How many lines in the records below contain the word "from"? Answer with the number alone.

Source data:
◇ ◇ ◇

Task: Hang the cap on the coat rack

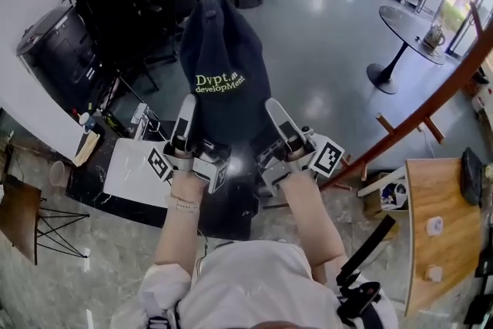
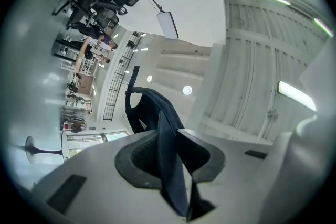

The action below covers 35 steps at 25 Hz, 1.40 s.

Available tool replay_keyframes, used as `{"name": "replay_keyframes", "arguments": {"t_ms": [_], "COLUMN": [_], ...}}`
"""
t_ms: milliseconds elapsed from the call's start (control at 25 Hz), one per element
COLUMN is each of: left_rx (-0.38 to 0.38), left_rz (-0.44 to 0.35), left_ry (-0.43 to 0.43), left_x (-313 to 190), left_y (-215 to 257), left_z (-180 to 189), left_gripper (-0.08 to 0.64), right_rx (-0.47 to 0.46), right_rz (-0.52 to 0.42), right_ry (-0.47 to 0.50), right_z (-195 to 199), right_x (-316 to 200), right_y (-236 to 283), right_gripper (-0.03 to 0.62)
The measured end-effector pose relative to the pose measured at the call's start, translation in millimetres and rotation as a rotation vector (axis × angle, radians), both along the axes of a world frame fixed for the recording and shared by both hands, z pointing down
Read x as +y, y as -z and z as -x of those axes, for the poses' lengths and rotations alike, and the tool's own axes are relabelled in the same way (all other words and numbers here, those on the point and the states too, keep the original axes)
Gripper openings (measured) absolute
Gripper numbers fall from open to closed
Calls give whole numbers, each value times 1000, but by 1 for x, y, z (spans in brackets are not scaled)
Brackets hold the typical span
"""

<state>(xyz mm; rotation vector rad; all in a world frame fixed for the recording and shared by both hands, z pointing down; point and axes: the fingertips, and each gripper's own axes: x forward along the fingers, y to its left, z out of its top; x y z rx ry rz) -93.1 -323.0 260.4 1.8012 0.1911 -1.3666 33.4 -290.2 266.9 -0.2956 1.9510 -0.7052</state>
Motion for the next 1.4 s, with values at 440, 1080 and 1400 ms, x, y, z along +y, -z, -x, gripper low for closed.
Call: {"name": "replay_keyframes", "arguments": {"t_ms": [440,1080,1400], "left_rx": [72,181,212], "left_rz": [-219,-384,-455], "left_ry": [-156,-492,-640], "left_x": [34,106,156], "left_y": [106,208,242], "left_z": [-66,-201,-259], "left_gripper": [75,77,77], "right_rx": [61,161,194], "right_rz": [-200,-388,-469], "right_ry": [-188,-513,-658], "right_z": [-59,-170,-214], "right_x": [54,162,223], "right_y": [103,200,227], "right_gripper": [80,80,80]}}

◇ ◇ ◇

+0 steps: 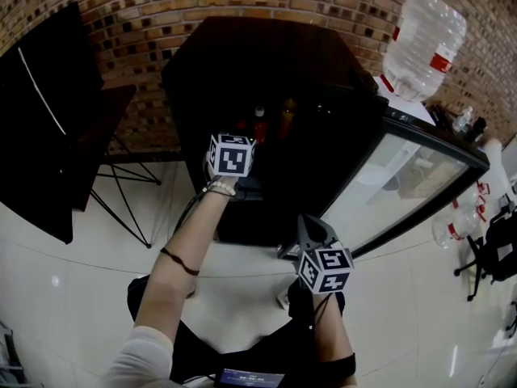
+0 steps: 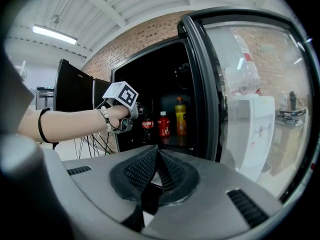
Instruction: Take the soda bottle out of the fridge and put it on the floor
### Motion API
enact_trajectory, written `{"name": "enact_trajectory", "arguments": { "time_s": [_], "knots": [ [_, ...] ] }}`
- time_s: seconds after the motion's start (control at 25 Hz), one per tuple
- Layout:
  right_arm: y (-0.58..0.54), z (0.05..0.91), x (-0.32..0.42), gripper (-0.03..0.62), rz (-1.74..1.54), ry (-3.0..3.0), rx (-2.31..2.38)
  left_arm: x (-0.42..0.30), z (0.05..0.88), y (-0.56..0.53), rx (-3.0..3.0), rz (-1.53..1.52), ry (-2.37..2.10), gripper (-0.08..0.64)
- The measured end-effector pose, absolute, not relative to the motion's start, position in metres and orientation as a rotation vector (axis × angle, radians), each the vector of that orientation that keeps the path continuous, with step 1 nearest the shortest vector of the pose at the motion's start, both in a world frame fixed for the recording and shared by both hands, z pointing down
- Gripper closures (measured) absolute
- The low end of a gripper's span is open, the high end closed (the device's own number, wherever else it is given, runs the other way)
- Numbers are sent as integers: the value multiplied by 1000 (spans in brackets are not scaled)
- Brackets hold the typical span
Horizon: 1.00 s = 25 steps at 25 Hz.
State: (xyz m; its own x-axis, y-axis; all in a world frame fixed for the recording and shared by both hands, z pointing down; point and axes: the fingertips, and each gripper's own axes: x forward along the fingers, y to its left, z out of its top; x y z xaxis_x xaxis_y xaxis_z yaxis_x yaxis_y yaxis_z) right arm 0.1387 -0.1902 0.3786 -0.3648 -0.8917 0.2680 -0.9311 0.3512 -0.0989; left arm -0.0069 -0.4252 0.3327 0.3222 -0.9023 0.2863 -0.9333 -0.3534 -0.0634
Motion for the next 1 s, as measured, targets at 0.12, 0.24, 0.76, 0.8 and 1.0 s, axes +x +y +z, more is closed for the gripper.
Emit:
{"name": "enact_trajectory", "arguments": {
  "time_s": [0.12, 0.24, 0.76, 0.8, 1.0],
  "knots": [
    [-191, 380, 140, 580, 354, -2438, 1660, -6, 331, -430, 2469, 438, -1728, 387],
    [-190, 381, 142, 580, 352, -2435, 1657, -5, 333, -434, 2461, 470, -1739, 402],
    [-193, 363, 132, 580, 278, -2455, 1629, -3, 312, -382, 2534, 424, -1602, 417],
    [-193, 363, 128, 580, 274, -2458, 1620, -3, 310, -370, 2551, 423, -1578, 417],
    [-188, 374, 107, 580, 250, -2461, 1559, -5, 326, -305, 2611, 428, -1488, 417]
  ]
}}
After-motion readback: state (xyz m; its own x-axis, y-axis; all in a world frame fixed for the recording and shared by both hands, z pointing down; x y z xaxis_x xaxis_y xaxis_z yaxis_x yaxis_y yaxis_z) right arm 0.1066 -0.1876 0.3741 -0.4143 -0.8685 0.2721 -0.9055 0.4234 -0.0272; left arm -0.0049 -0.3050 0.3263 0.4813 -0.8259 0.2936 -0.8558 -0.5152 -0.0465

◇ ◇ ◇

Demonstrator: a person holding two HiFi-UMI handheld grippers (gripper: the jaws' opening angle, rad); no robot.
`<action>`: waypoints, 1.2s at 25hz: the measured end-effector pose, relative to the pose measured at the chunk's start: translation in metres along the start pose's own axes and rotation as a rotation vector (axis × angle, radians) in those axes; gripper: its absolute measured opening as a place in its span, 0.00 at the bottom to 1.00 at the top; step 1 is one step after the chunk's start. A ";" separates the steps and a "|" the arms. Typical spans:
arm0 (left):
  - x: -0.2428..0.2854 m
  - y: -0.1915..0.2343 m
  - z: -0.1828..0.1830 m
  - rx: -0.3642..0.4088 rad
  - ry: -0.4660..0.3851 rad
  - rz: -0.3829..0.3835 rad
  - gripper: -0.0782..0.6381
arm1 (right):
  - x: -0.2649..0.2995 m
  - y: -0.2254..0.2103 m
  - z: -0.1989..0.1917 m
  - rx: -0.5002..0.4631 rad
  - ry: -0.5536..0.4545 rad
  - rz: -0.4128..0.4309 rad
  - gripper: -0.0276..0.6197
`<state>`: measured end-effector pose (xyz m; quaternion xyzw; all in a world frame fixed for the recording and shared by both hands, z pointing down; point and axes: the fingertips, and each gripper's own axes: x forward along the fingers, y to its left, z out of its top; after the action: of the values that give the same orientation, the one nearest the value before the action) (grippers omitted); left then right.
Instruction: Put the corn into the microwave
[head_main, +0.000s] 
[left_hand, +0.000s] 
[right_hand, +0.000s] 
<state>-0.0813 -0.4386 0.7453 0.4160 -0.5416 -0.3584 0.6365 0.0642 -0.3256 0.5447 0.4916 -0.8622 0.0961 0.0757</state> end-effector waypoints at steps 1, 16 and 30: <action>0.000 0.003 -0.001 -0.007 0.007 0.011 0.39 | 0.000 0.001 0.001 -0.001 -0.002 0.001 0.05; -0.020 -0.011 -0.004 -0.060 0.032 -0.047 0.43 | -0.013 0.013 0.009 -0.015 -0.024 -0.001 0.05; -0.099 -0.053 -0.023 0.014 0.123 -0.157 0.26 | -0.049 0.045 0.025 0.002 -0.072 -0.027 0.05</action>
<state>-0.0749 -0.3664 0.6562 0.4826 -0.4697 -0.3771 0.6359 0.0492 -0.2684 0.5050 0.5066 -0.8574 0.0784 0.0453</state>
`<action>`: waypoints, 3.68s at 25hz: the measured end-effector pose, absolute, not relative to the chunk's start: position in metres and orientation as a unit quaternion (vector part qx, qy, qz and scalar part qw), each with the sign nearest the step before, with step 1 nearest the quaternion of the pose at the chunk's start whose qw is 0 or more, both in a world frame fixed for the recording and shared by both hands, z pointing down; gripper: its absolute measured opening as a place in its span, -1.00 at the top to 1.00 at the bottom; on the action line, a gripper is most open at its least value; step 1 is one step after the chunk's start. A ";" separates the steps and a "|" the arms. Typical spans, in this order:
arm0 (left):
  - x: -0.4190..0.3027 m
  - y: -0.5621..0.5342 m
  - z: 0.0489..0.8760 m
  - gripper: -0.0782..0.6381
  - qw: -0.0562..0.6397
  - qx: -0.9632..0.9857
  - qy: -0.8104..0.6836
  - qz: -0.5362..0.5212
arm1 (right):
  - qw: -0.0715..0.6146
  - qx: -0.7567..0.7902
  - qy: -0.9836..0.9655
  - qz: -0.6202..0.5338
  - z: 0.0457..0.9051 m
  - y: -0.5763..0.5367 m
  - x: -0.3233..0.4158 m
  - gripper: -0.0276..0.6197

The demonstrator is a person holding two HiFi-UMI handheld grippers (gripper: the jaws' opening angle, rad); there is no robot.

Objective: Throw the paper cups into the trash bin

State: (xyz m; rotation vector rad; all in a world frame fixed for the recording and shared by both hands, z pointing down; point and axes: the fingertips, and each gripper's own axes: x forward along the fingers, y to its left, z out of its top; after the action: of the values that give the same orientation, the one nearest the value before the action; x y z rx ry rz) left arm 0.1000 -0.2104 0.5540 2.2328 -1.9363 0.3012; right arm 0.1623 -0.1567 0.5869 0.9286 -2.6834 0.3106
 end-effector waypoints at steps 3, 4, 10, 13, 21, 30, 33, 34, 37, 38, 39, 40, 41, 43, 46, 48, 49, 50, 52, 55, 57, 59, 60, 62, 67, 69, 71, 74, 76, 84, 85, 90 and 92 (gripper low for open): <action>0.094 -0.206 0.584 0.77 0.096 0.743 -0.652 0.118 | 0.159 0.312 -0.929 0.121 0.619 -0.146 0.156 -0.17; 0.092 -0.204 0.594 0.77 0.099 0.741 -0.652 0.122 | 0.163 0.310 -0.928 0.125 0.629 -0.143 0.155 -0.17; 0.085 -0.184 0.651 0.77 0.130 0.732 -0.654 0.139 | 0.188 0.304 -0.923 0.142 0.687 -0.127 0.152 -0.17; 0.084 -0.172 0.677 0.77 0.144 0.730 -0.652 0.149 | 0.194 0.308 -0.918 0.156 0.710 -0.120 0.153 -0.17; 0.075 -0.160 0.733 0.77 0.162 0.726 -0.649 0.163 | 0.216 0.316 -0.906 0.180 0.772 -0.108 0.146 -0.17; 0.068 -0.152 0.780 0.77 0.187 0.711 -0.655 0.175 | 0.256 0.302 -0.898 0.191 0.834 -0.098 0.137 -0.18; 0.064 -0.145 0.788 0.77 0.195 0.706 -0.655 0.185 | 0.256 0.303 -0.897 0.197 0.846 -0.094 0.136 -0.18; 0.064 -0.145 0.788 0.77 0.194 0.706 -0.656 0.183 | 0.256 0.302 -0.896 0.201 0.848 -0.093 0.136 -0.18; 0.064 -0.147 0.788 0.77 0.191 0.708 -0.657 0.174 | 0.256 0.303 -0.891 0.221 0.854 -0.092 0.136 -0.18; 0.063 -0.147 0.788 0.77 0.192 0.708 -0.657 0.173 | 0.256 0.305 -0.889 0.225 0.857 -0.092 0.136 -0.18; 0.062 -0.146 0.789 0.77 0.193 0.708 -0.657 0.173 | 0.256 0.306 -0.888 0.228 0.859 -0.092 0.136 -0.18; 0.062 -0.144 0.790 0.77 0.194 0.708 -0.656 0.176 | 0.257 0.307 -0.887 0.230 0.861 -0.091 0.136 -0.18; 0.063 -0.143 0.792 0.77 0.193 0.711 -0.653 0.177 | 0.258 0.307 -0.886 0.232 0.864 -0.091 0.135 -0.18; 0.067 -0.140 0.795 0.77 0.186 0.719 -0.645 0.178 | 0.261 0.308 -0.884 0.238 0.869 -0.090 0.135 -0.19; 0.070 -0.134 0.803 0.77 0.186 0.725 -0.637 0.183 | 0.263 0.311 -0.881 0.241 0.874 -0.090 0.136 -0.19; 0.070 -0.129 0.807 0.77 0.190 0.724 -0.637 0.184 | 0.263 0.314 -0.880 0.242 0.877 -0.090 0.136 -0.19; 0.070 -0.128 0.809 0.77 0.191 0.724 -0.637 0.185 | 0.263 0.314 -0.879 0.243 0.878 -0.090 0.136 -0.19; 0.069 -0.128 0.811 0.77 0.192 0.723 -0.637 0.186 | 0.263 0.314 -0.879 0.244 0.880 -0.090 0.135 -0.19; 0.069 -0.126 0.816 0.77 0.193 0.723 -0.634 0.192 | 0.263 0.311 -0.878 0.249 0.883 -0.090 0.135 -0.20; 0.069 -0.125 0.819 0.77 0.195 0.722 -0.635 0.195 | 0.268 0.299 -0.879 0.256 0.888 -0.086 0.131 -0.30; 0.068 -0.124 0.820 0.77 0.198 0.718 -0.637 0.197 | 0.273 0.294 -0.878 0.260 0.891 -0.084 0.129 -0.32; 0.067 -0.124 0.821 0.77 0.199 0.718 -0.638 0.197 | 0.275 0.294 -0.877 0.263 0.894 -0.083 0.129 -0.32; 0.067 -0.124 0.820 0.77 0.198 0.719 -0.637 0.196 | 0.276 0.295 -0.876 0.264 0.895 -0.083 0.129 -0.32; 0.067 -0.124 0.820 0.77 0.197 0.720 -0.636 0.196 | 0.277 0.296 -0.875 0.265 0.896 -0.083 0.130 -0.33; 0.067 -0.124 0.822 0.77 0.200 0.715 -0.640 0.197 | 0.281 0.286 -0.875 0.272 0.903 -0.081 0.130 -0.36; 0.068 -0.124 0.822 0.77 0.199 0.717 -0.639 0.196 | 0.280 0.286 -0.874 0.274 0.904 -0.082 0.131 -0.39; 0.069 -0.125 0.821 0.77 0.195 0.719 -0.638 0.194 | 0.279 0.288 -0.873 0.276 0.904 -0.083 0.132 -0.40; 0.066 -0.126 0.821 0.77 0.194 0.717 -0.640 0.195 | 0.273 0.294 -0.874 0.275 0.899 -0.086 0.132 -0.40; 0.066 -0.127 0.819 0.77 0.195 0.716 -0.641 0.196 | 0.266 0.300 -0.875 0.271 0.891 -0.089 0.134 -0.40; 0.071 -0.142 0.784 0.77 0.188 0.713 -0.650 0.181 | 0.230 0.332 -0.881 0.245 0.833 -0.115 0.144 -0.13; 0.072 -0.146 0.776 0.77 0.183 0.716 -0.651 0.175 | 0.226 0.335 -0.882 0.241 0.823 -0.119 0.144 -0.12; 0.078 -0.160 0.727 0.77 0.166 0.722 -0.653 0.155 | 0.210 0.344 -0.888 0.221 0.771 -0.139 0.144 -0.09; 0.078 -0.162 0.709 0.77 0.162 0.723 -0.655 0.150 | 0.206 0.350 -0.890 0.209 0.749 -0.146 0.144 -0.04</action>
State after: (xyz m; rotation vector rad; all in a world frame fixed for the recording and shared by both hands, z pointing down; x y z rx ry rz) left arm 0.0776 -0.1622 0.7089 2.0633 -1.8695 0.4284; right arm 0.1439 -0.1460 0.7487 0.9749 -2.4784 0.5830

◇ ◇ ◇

▸ **ANSWER SPACE**
2